+++ Records for the exercise +++

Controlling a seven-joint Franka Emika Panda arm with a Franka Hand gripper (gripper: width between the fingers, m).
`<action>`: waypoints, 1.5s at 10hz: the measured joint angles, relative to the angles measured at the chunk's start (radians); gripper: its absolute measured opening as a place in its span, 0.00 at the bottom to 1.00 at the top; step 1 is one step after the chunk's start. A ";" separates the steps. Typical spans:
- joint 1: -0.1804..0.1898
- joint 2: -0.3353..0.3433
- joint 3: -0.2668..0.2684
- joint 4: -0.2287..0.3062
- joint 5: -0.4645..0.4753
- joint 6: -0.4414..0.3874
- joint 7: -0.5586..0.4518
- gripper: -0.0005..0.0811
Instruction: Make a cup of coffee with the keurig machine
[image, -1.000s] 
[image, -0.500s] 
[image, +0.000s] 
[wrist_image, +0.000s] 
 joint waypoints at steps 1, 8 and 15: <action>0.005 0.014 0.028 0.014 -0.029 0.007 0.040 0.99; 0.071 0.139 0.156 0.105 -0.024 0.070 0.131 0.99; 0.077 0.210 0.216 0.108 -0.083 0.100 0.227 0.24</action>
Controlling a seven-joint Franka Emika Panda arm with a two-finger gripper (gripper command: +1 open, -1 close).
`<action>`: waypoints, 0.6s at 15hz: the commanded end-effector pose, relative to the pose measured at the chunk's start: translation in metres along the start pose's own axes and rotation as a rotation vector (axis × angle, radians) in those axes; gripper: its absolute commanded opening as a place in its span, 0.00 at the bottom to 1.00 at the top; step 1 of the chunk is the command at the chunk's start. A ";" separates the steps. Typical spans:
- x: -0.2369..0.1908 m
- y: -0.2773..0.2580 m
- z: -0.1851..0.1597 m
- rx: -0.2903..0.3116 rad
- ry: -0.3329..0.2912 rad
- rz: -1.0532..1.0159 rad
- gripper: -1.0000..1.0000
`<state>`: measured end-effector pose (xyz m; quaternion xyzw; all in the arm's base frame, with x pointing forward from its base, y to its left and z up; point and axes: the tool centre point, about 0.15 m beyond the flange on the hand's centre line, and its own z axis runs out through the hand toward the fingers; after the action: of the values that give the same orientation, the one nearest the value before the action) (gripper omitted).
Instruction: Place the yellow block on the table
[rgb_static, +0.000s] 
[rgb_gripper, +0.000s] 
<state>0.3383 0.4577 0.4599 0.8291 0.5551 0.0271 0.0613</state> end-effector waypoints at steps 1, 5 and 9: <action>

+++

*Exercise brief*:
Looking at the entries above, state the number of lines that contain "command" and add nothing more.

*Result of the task*:
2